WHAT YOU NEED TO DO -
Pick out the lines below that contain the string "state" and copy them all.

━━━ INFORMATION SUPPLIED ━━━

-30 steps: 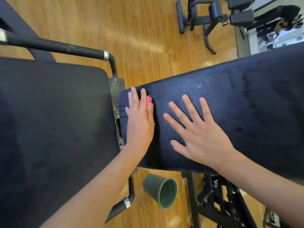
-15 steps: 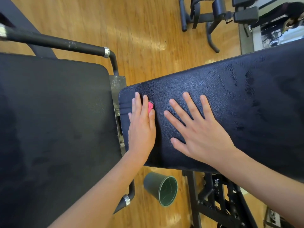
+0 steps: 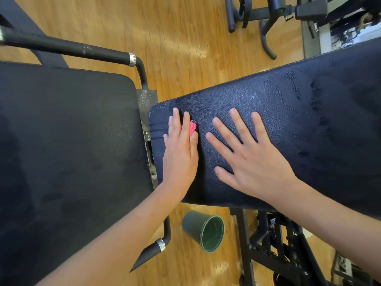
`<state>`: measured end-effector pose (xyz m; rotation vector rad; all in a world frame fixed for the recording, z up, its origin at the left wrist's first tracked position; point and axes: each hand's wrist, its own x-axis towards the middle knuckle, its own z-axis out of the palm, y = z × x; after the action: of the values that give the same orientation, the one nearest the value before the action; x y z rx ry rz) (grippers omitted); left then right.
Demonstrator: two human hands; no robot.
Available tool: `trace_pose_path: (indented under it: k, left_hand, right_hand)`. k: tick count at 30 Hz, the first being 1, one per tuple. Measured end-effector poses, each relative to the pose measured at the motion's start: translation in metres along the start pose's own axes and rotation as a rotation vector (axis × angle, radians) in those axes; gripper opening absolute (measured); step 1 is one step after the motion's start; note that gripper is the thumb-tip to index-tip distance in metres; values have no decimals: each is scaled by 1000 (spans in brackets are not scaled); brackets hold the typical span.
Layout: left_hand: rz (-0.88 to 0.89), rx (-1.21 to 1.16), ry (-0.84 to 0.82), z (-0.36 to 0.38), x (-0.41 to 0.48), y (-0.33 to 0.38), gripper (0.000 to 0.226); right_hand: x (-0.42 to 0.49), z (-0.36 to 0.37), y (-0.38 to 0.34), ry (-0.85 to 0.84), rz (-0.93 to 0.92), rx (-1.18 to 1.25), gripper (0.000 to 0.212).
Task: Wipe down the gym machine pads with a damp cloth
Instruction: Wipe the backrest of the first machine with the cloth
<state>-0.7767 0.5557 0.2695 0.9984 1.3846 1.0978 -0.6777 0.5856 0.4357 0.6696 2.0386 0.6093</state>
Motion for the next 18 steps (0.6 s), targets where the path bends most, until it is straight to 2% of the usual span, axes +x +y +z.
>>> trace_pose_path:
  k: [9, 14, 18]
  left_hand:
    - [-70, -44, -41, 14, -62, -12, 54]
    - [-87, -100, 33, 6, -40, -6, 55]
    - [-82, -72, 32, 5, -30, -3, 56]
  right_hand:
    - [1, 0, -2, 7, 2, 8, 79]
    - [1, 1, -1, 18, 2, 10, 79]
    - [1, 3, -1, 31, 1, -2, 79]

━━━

ANSWER FOR THIS EXERCISE -
`<state>`: measured end-effector pose (xyz m; rotation vector rad; all in a world frame fixed for the recording, z up, its origin at the left wrist's first tracked position; point and axes: each hand's wrist, its own x-axis towards the middle knuckle, its own z-axis out of the palm, y = z × x; after the action: of the values that give the same orientation, the one nearest the value before the action; x y z rx ry rz) (grippers omitted); left then right.
<state>-0.7767 0.5557 0.2695 0.9984 1.3846 1.0978 -0.6777 0.5856 0.4357 0.6696 2.0386 0.6093</state>

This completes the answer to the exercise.